Instructions to follow:
Reproduce the listing in full. Omit the pictures.
Data below Block Start
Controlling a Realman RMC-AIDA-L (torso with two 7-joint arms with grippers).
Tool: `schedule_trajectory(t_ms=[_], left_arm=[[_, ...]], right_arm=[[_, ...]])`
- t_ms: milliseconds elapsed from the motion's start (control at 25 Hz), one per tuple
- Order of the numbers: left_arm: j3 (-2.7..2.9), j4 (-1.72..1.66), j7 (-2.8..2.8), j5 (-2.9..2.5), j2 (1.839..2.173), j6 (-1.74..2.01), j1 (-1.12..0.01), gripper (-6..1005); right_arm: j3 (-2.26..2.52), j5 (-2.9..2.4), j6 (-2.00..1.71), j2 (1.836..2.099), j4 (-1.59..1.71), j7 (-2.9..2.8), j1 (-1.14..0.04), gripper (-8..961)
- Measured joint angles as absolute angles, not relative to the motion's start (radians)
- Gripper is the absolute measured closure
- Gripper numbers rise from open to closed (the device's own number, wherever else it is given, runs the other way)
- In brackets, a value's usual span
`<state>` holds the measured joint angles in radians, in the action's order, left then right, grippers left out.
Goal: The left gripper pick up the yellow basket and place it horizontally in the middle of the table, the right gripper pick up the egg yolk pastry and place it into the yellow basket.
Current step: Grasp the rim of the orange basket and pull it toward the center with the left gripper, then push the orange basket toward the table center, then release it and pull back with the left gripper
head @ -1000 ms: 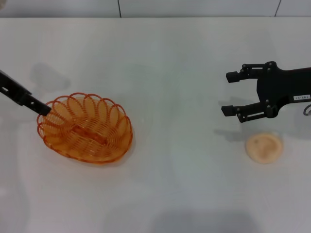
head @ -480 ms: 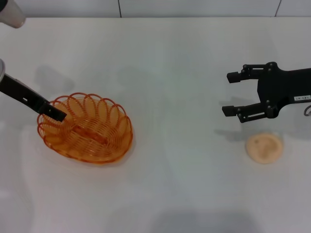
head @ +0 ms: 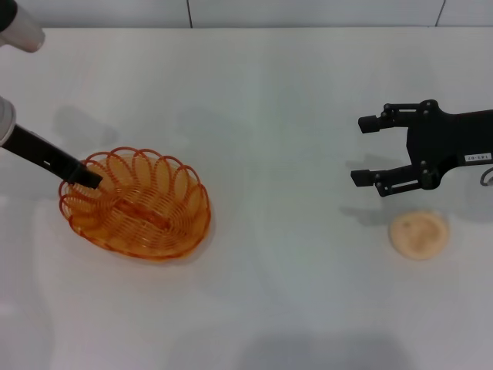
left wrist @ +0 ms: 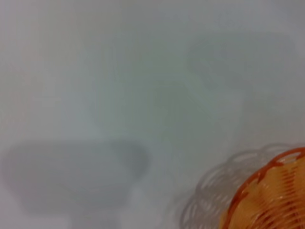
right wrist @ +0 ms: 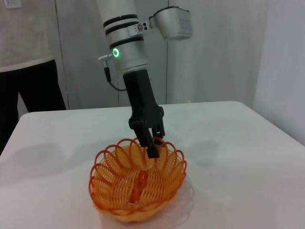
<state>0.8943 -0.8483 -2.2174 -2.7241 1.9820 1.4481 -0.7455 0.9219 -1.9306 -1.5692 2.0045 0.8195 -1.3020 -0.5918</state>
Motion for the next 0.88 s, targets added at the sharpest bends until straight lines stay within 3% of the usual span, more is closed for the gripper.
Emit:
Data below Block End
Solution for this exercise:
Controlling a Realman RMC-AIDA-L (torso with two 7-joint arms with grippers).
Tool: `schedule_trajectory(t_ms=[_], left_arm=[[_, ...]], right_arm=[[_, ...]])`
- t_ms: milliseconds elapsed from the motion's start (control at 25 Hz), one per tuple
- Order of the numbers: left_arm: j3 (-2.7..2.9), j4 (-1.72..1.66), j7 (-2.8..2.8), j5 (-2.9..2.5), j2 (1.839..2.173), j6 (-1.74..2.01), j1 (-1.12..0.01), gripper (-6..1005); right_arm: j3 (-2.26..2.52), j5 (-2.9..2.4), j6 (-2.00..1.71), j2 (1.836..2.099), j4 (-1.59..1.71), j7 (-2.9..2.8), j1 (-1.14..0.04), gripper (-8..961)
- Measured joint angles as absolute angles, not relative to the motion's start (radians)
- Gripper is the absolute measured closure
- Gripper numbers rise from open to closed (the device's own number, wherever else it is given, runs the other way)
- In brackets, a value's usual span
`<state>` holds the measured joint angles in radians, in the action's order, left then right, grippers left out.
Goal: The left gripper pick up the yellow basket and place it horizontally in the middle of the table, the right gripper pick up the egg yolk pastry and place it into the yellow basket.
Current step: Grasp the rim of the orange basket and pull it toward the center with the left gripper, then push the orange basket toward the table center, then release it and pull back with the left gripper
head @ -1000 ms: 
head @ -480 ms: 
head @ +0 ms: 
left wrist @ +0 ms: 
right wrist @ +0 ms: 
<state>0.8943 -0.8483 -2.2174 -2.7241 1.9820 1.4481 -0.7455 0.9219 -1.9306 -1.5692 2.0045 0.8195 -1.3020 -0.5918</state>
Motion for the next 0.88 s, targets added at the sharpest bends until straight lines stay within 3% of the usual span, more is closed for the gripper.
Emit:

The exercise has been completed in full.